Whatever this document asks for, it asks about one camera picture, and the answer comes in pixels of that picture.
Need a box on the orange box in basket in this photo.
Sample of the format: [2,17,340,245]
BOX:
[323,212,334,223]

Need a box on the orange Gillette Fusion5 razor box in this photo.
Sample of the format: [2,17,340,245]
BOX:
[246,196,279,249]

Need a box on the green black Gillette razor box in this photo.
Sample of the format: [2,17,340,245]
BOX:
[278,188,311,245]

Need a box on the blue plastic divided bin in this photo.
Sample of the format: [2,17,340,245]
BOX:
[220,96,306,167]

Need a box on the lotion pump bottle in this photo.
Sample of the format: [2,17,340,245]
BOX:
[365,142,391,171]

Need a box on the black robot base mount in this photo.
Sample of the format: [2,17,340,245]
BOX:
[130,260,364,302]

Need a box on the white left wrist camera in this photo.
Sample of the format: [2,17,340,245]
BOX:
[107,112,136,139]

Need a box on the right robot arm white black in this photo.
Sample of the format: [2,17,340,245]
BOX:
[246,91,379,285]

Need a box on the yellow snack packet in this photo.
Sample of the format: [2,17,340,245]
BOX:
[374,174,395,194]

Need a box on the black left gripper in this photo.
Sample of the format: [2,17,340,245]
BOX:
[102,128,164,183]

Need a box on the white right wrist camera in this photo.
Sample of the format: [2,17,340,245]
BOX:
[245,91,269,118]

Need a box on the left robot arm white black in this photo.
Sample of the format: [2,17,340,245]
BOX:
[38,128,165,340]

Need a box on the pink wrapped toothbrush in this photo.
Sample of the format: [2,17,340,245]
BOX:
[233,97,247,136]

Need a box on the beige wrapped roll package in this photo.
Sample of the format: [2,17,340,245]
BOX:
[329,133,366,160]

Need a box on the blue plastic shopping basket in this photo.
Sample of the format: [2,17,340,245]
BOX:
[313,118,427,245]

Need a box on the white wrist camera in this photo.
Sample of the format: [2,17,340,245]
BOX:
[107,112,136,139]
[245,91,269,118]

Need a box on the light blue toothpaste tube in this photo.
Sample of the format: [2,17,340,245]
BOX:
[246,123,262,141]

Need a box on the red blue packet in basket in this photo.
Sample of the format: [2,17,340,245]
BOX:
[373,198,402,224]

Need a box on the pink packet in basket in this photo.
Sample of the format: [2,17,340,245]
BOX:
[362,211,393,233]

........

What the task asks: Reproduce each line of the records in which the word "Gillette" appears.

Response to this task:
Need a box on the orange Gillette Fusion5 razor box in this photo.
Need a box on the green black Gillette razor box in this photo.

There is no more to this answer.